Quote from: PDH on April 25, 2009, 05:58:55 PM
"Dysthymia?  Did they get some student from the University of Chicago with a hard-on for ancient Bactrian cities to name this?  I feel cheated."

Valmy

Quote from: Queequeg on May 13, 2013, 11:16:15 PM
So it looks like we one person arguing that the Romans did understand their Republic as fundamentally similar to the various types non-monarchic Greek states of the Classical period, and one person arguing that there was no fundamental similarity between the two, and none was understood by the Romans to have existed.

I guess I would question Viking on how the popular assemblies, the Tribunes, and quasi-legendary events like the secession of the Plebes fit into his version.  Besides constitutionally the Senate was an advisory body only I believe.
Quote"This is a Russian warship. I propose you lay down arms and surrender to avoid bloodshed & unnecessary victims. Otherwise, you'll be bombed."

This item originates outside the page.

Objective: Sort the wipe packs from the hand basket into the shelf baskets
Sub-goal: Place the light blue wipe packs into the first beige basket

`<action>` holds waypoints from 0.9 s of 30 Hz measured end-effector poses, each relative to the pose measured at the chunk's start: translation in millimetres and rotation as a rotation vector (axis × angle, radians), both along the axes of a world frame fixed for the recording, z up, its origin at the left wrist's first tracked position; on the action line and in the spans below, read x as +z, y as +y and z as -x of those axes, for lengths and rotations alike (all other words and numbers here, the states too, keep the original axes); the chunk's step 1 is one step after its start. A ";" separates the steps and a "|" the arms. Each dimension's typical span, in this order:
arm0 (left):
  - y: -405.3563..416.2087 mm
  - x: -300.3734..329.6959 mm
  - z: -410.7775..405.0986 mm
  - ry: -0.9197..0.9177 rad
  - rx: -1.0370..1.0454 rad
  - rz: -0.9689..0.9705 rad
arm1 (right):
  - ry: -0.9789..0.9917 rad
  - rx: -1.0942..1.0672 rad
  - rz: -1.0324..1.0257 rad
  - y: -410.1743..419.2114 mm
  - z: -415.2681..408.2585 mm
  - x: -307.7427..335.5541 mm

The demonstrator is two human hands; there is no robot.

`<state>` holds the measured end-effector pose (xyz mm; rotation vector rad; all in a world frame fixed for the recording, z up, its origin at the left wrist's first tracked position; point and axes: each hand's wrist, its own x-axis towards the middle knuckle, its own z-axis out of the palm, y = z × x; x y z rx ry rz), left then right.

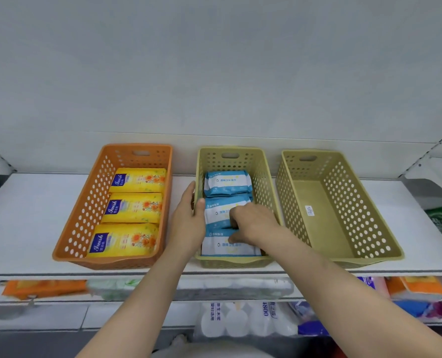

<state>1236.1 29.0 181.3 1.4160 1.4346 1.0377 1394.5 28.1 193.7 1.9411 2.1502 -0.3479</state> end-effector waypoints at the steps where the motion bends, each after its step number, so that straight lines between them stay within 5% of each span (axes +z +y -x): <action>1: 0.3 -0.7 -0.4 0.000 0.003 -0.004 | 0.020 0.005 -0.005 0.6 -0.9 -1.3; 5: 1.2 -3.0 -0.7 0.005 0.011 -0.007 | 0.094 0.032 -0.103 4.6 -5.7 -2.8; 10: 1.3 -1.7 0.2 0.036 0.020 0.030 | 0.101 0.057 0.141 11.4 -6.6 -6.0; 20: 0.7 4.9 -0.2 0.115 0.001 0.016 | 0.088 0.043 0.122 14.4 -6.8 -10.0; 27: -5.1 46.0 22.8 0.195 -0.046 -0.129 | 0.129 -0.006 0.020 30.1 8.3 47.7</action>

Zmiinyi defenders: "Russian warship, go fuck yourself."

Tamas


Queequeg

Quote from: Tamas on May 14, 2013, 01:10:43 AM
WTF dude, HBO's Rome is great
There's a lot done well and a few things done very poorly.
Quote from: PDH on April 25, 2009, 05:58:55 PM
"Dysthymia?  Did they get some student from the University of Chicago with a hard-on for ancient Bactrian cities to name this?  I feel cheated."

Tamas

Quote from: Queequeg on May 14, 2013, 01:21:02 AM
Quote from: Tamas on May 14, 2013, 01:10:43 AM
WTF dude, HBO's Rome is great
There's a lot done well and a few things done very poorly.

still great. Show me a better historical-ish TV series.

Viking

Quote from: Valmy on May 14, 2013, 12:00:08 AM
Quote from: Queequeg on May 13, 2013, 11:16:15 PM
So it looks like we one person arguing that the Romans did understand their Republic as fundamentally similar to the various types non-monarchic Greek states of the Classical period, and one person arguing that there was no fundamental similarity between the two, and none was understood by the Romans to have existed.

I guess I would question Viking on how the popular assemblies, the Tribunes, and quasi-legendary events like the secession of the Plebes fit into his version.  Besides constitutionally the Senate was an advisory body only I believe.

All political systems have some fundamental similarities. I did not claim there were none or that none were seen by the romans, but rather the romans saw their system as different and unique and not as a version of any of the greek systems. I just think that they would see their system as being as different from that of sparta or athens as we today see our system today being from China or Saudi Arabia.

The assemblies were not deciding bodies, they were electing bodies. Furthermore the system of centuries weighted the system towards the aristocracy. In athens you got your vote by being a citizen, serving as a galley rower of no property was enough. In rome the equivalent job lands you in the last century with the rest of the ignored capite cencisi.

We like the word democracy today due to it's positive connotations but at the time it was seen as a mobocracy ready to self destruct at the first sign of an alcibiaides or an adolf hitler.

I don't think the secession of the plebs, the role of the tribune of the plebs and the informal nature of the senate weakens my argument here. I think they saw representative rule as opposed to monarchic despotism or direct democracy as being it's own kind of thing, not a variant either of the other two.
First Maxim - "There are only two amounts, too few and enough."
First Corollary - "You cannot have too many soldiers, only too few supplies."
Second Maxim - "Be willing to exchange a bad idea for a good one."
Second Corollary - "You can only be wrong or agree with me."

A terrorist which starts a slaughter quoting Locke, Burke and Mill has completely missed the point.
The fact remains that the only person or group to applaud the Norway massacre are random Islamists.